Restate the entire listing word for word.
-- DATASET SECTION follows --
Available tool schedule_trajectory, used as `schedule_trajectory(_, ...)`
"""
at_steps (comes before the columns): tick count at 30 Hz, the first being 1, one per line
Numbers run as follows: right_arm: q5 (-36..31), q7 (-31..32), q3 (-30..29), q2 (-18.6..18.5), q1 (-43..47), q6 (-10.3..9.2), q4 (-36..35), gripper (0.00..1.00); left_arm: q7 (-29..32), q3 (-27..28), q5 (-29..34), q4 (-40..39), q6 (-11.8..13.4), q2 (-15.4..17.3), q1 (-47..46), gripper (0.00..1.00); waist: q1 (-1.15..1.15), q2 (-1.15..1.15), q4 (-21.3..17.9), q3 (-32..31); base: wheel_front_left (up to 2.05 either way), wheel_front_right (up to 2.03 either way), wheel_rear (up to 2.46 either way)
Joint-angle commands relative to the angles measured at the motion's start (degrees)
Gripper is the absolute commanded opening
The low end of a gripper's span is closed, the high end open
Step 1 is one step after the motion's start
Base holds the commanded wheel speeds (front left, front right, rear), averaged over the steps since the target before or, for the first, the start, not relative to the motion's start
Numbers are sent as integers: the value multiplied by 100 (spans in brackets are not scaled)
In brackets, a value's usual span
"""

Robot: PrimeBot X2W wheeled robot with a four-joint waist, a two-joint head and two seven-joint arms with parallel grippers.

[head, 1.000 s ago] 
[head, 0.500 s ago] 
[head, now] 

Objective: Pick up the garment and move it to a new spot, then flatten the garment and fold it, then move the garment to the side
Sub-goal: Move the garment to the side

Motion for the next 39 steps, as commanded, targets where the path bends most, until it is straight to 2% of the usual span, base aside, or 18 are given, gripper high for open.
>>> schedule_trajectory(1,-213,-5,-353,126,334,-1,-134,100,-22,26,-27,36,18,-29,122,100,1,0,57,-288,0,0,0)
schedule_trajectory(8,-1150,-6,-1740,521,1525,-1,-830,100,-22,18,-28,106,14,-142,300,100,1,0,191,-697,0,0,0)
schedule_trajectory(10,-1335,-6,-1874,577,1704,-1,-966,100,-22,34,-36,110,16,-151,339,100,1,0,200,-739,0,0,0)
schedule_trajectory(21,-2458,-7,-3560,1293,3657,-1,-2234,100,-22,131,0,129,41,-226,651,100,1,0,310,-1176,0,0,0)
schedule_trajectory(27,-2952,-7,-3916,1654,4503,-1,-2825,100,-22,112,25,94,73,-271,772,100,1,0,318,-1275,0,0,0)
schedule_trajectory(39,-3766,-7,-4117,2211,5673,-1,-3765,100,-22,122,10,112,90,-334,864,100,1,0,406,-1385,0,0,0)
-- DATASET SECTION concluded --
EXERCISE SOLUTION
Available tool schedule_trajectory, used as `schedule_trajectory(_, ...)`
"""
at_steps (comes before the columns): tick count at 30 Hz, the first being 1, one per line
Numbers run as follows: right_arm: q5 (-36..31), q7 (-31..32), q3 (-30..29), q2 (-18.6..18.5), q1 (-43..47), q6 (-10.3..9.2), q4 (-36..35), gripper (0.00..1.00); left_arm: q7 (-29..32), q3 (-27..28), q5 (-29..34), q4 (-40..39), q6 (-11.8..13.4), q2 (-15.4..17.3), q1 (-47..46), gripper (0.00..1.00); waist: q1 (-1.15..1.15), q2 (-1.15..1.15), q4 (-21.3..17.9), q3 (-32..31); base: wheel_front_left (up to 2.05 either way), wheel_front_right (up to 2.03 either way), wheel_rear (up to 2.46 either way)
Joint-angle commands relative to the angles measured at the motion's start (degrees)
Gripper is the absolute commanded opening
The low end of a gripper's span is closed, the high end open
Step 1 is one step after the motion's start
Base holds the commanded wheel speeds (front left, front right, rear), averaged over the steps since the target before or, for the first, the start, not relative to the motion's start
Numbers are sent as integers: the value multiplied by 100 (spans in brackets are not scaled)
In brackets, a value's usual span
"""

Robot: PrimeBot X2W wheeled robot with a four-joint waist, a two-joint head and two seven-joint arms with parallel grippers.

[head, 1.000 s ago] 
[head, 0.500 s ago] 
[head, now] 

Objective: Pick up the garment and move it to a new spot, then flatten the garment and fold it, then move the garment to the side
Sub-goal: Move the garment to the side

Motion for the next 39 steps, as commanded, targets where the path bends most, until it is straight to 2% of the usual span, base aside, or 18 are given, gripper high for open.
>>> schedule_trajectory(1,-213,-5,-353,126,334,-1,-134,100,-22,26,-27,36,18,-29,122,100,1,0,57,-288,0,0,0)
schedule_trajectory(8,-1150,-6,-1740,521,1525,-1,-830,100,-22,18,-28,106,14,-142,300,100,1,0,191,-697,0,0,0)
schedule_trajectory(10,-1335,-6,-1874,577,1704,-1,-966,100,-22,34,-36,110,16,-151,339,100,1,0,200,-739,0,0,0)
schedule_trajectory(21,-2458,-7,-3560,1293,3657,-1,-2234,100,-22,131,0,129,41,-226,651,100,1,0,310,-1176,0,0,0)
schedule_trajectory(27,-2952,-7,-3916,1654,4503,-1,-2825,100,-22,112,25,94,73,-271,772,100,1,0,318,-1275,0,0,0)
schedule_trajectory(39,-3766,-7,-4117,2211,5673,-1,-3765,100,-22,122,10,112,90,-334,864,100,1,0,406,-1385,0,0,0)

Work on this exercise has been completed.